La dépression post-partum.

La dépression post-partum.

La dépression post-partum est une maladie qui touche de nombreuses femmes, et aussi des hommes, après la naissance de leur bébé. Les symptômes varient selon les individus et la gravité de la dépression, et diffèrent du baby blues.

Le baby blues
Le baby blues ou « syndrome du troisième jour » apparaît chez la mère dans les premiers jours qui suivent l’accouchement. Les symptômes se manifestent par de l’irritabilité, de l’anxiété, de la vulnérabilité et des sautes d’humeur. Il s’agit d’une réaction transitoire qui s’explique par des changements physiologiques (chute hormonale importante), une augmentation du stress et un manque de sommeil.

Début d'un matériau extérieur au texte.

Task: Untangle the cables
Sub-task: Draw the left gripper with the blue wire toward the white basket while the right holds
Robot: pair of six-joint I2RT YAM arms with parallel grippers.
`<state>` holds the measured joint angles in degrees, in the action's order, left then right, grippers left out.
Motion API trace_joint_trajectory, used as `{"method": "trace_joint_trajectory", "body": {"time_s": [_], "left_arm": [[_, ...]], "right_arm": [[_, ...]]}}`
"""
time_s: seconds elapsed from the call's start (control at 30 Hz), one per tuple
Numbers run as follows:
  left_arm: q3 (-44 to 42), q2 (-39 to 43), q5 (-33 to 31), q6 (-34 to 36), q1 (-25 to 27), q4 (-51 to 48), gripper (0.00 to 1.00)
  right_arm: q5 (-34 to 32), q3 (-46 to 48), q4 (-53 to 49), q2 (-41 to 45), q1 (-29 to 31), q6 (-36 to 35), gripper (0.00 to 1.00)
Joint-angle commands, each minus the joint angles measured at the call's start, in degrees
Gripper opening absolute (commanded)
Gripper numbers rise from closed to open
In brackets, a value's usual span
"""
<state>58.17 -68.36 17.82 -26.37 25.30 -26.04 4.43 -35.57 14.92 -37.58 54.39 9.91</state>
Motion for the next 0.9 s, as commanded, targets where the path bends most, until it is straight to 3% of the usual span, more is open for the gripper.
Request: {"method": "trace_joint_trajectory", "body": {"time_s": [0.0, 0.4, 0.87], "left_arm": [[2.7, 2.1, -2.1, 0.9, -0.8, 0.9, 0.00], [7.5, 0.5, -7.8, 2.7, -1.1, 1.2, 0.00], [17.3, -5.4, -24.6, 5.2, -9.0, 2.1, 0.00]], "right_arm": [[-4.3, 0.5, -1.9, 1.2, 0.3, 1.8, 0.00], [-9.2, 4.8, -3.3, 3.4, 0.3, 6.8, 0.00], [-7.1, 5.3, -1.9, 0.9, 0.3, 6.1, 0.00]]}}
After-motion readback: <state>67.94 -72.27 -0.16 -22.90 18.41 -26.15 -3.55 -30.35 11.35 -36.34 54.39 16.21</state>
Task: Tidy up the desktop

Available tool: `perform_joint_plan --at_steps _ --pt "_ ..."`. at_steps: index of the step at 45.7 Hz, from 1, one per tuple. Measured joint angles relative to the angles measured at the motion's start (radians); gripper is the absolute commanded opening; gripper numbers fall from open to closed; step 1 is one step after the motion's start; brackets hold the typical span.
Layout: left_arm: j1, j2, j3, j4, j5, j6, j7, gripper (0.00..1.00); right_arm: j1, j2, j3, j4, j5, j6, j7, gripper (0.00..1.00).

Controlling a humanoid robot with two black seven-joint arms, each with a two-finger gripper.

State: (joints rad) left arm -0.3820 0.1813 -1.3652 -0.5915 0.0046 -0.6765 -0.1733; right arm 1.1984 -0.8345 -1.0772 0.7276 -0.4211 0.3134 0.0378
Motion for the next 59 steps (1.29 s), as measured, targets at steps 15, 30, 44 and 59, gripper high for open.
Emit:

Le baby blues peut affecter jusqu’à 80 % des femmes. Il est généralement passager et dure de quelques heures à 15 jours. Dans la plupart des cas, les symptômes s’estompent d’eux-mêmes sans qu’il n’y ait d’intervention.
Voici toutefois quelques moyens pour vous aider à vous sentir mieux :

  • Prévenez votre conjoint ou vos proches que vous ne vous sentez pas bien et que vous avez besoin davantage d’aide pour les soins du bébé et les tâches quotidiennes;
  • Prenez soin de vous : dormez, prenez un bain (sauf si vous avez eu une césarienne), sortez pour vous changer les idées, faites-vous plaisir;
  • Faites des activités avec votre bébé : promenade extérieure, contact peau à peau, etc.
    Si, après plusieurs semaines, vous vous sentez encore malheureuse ou dépassée par les événements ou si vous portez peu d’intérêt à votre bébé, vous ne souffrez sans doute plus de baby blues mais plutôt d’une dépression post-partum (ou postnatale).

Les pères sont d’ailleurs plus à risque de développer des symptômes dépressifs si leur conjointe souffre de dépression. Les nouveaux papas peuvent donc aussi avoir besoin d’aide durant cette période et ne devraient pas hésiter à consulter.

Symptômes à surveiller
Soyez vigilant si vous présentez plusieurs des symptômes suivants :

  • une profonde tristesse sans raison apparente;
  • un épuisement permanent ou des problèmes de sommeil (dormir trop ou pas assez);
  • un sentiment de dévalorisation ou une culpabilité excessive (impression d’être une mauvaise mère, difficulté à établir un lien avec votre bébé);
  • un sentiment d’irritabilité et de refus de votre bébé;
  • une extrême anxiété (surtout en ce qui a trait au bien-être de votre enfant);
  • une incapacité à vous occuper correctement de votre enfant;
  • un désintérêt pour les activités ou un manque de plaisir durant celles-ci;
  • un changement d’appétit;
  • le sentiment que les choses ne s’amélioreront jamais.